**Information provided:**
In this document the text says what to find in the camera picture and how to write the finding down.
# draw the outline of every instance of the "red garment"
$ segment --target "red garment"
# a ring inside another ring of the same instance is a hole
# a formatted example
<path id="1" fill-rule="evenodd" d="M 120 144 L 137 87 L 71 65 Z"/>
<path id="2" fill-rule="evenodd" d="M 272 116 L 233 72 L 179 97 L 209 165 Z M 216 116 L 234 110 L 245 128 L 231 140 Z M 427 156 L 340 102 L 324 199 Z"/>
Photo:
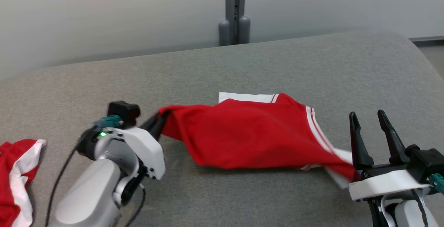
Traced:
<path id="1" fill-rule="evenodd" d="M 0 227 L 32 224 L 27 186 L 37 172 L 44 140 L 20 140 L 0 146 Z"/>
<path id="2" fill-rule="evenodd" d="M 183 141 L 193 160 L 232 168 L 308 167 L 321 164 L 352 181 L 355 169 L 335 154 L 313 108 L 276 94 L 269 103 L 227 99 L 163 107 L 171 112 L 162 134 Z"/>

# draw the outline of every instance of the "white wall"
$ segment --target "white wall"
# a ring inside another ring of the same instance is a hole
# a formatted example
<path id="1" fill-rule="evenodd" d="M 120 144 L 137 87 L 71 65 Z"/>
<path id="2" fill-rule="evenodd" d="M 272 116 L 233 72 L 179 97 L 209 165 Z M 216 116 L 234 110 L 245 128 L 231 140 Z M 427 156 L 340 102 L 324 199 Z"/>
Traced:
<path id="1" fill-rule="evenodd" d="M 251 42 L 367 28 L 444 35 L 444 0 L 246 0 L 245 15 Z"/>
<path id="2" fill-rule="evenodd" d="M 78 61 L 214 47 L 225 0 L 0 0 L 0 79 Z"/>

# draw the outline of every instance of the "gray tabletop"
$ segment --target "gray tabletop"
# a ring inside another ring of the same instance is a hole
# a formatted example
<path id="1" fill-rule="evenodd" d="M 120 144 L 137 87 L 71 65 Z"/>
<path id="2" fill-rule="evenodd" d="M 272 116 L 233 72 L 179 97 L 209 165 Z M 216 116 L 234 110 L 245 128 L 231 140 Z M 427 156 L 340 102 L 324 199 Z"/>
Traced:
<path id="1" fill-rule="evenodd" d="M 286 93 L 316 109 L 330 142 L 350 150 L 349 112 L 376 163 L 389 151 L 376 112 L 387 113 L 405 145 L 444 152 L 444 82 L 408 39 L 360 31 L 52 67 L 0 83 L 0 140 L 43 138 L 31 183 L 35 226 L 79 134 L 107 104 L 140 105 L 142 122 L 168 104 L 217 103 L 219 91 Z M 183 143 L 163 137 L 166 173 L 145 180 L 147 200 L 133 226 L 371 226 L 366 203 L 353 202 L 322 170 L 222 170 L 197 166 Z M 90 164 L 75 155 L 55 203 Z M 122 210 L 128 220 L 140 202 Z M 428 199 L 444 225 L 444 198 Z"/>

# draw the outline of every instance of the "red and white fabric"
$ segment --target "red and white fabric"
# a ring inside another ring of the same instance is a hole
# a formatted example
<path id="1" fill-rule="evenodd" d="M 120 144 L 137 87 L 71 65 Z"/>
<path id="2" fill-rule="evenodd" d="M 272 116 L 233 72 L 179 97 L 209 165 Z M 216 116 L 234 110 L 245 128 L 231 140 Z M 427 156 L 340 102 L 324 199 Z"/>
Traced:
<path id="1" fill-rule="evenodd" d="M 193 160 L 225 169 L 323 166 L 341 188 L 355 169 L 351 153 L 334 148 L 314 109 L 286 94 L 220 93 L 215 106 L 171 105 L 162 134 L 183 141 Z"/>
<path id="2" fill-rule="evenodd" d="M 0 146 L 0 227 L 32 224 L 27 186 L 35 177 L 45 145 L 45 140 L 20 140 Z"/>

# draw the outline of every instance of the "floor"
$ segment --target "floor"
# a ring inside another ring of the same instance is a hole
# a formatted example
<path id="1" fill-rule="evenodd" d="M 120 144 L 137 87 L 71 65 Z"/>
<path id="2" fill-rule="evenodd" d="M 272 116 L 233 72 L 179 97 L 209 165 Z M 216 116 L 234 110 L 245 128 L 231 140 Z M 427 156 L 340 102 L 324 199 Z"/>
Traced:
<path id="1" fill-rule="evenodd" d="M 444 78 L 444 45 L 417 46 L 427 57 L 428 61 Z"/>

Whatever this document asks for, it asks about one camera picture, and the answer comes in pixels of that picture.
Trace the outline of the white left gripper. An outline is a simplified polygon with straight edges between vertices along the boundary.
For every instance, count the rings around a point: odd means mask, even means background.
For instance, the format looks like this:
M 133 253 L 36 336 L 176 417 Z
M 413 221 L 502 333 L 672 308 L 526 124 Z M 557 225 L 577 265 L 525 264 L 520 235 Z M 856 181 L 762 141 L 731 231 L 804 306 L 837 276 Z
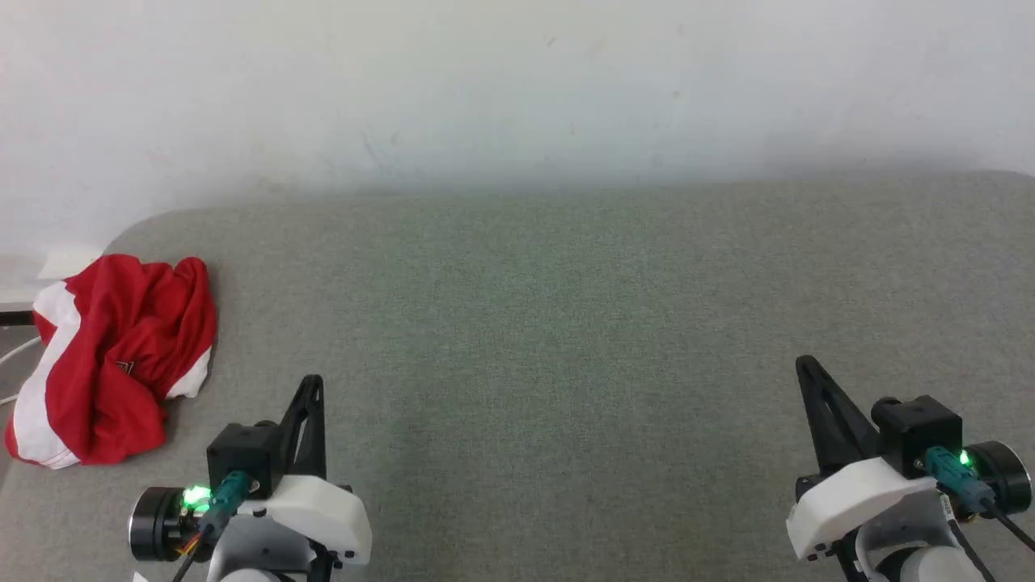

**Problem details:**
The entire listing is to be printed exactly, with each picture omitted.

**Written solution:**
In this document the text says what to find in the camera picture and how to write the finding down.
# draw the outline of every instance of the "red garment"
$ segment --target "red garment"
# a ring inside another ring of the same instance is a hole
# a formatted example
<path id="1" fill-rule="evenodd" d="M 120 144 L 137 87 L 71 65 Z"/>
<path id="2" fill-rule="evenodd" d="M 272 116 L 233 72 L 179 97 L 209 165 Z M 216 116 L 234 110 L 245 128 L 231 140 Z M 427 156 L 340 102 L 324 199 Z"/>
Photo:
Traced:
<path id="1" fill-rule="evenodd" d="M 0 227 L 32 224 L 27 186 L 37 172 L 44 140 L 20 140 L 0 146 Z"/>
<path id="2" fill-rule="evenodd" d="M 183 141 L 193 160 L 232 168 L 308 167 L 321 164 L 352 181 L 355 169 L 335 154 L 313 108 L 276 94 L 269 103 L 227 99 L 163 107 L 171 112 L 162 134 Z"/>

# draw the outline of every instance of the "white wall"
$ segment --target "white wall"
# a ring inside another ring of the same instance is a hole
# a formatted example
<path id="1" fill-rule="evenodd" d="M 120 144 L 137 87 L 71 65 Z"/>
<path id="2" fill-rule="evenodd" d="M 272 116 L 233 72 L 179 97 L 209 165 Z M 216 116 L 234 110 L 245 128 L 231 140 Z M 427 156 L 340 102 L 324 199 Z"/>
Traced:
<path id="1" fill-rule="evenodd" d="M 251 42 L 367 28 L 444 35 L 444 0 L 246 0 L 245 15 Z"/>
<path id="2" fill-rule="evenodd" d="M 78 61 L 214 47 L 225 0 L 0 0 L 0 79 Z"/>

# draw the outline of every instance of the "gray tabletop"
$ segment --target "gray tabletop"
# a ring inside another ring of the same instance is a hole
# a formatted example
<path id="1" fill-rule="evenodd" d="M 120 144 L 137 87 L 71 65 Z"/>
<path id="2" fill-rule="evenodd" d="M 272 116 L 233 72 L 179 97 L 209 165 Z M 216 116 L 234 110 L 245 128 L 231 140 Z M 427 156 L 340 102 L 324 199 Z"/>
Traced:
<path id="1" fill-rule="evenodd" d="M 286 93 L 316 109 L 330 142 L 350 150 L 349 112 L 376 163 L 389 151 L 376 112 L 387 113 L 405 145 L 444 152 L 444 82 L 408 39 L 360 31 L 52 67 L 0 83 L 0 140 L 43 138 L 31 183 L 35 226 L 79 134 L 107 104 L 140 105 L 142 122 L 168 104 L 217 103 L 219 91 Z M 183 143 L 163 137 L 166 173 L 145 180 L 147 200 L 133 226 L 371 226 L 366 203 L 353 202 L 322 170 L 222 170 L 197 166 Z M 90 164 L 75 155 L 55 203 Z M 122 210 L 128 220 L 140 202 Z M 428 199 L 444 225 L 444 198 Z"/>

# draw the outline of every instance of the "red and white fabric"
$ segment --target "red and white fabric"
# a ring inside another ring of the same instance is a hole
# a formatted example
<path id="1" fill-rule="evenodd" d="M 120 144 L 137 87 L 71 65 Z"/>
<path id="2" fill-rule="evenodd" d="M 272 116 L 233 72 L 179 97 L 209 165 Z M 216 116 L 234 110 L 245 128 L 231 140 Z M 427 156 L 340 102 L 324 199 Z"/>
Traced:
<path id="1" fill-rule="evenodd" d="M 193 160 L 225 169 L 323 166 L 341 188 L 355 169 L 351 153 L 334 148 L 314 109 L 286 94 L 220 93 L 215 106 L 171 105 L 162 134 L 183 141 Z"/>
<path id="2" fill-rule="evenodd" d="M 0 146 L 0 227 L 32 224 L 27 186 L 35 177 L 45 145 L 45 140 L 20 140 Z"/>

# draw the outline of every instance of the "floor"
$ segment --target "floor"
# a ring inside another ring of the same instance is a hole
# a formatted example
<path id="1" fill-rule="evenodd" d="M 120 144 L 137 87 L 71 65 Z"/>
<path id="2" fill-rule="evenodd" d="M 272 116 L 233 72 L 179 97 L 209 165 Z M 216 116 L 234 110 L 245 128 L 231 140 Z M 427 156 L 340 102 L 324 199 Z"/>
Traced:
<path id="1" fill-rule="evenodd" d="M 444 78 L 444 45 L 417 46 L 427 57 L 428 61 Z"/>

Whatever this document asks for, it asks about one camera picture, and the answer comes in pixels of that picture.
Trace the outline of the white left gripper. An outline is a simplified polygon with straight edges between vertices along the boundary.
For every instance, count the rings around a point: odd means mask, even means background.
For instance, the format looks like this:
M 133 253 L 36 336 L 176 417 Z
M 413 221 L 502 333 L 672 308 L 526 124 Z M 557 225 L 577 265 L 525 264 L 520 235 Z M 856 181 L 762 141 L 731 231 L 804 306 L 837 276 Z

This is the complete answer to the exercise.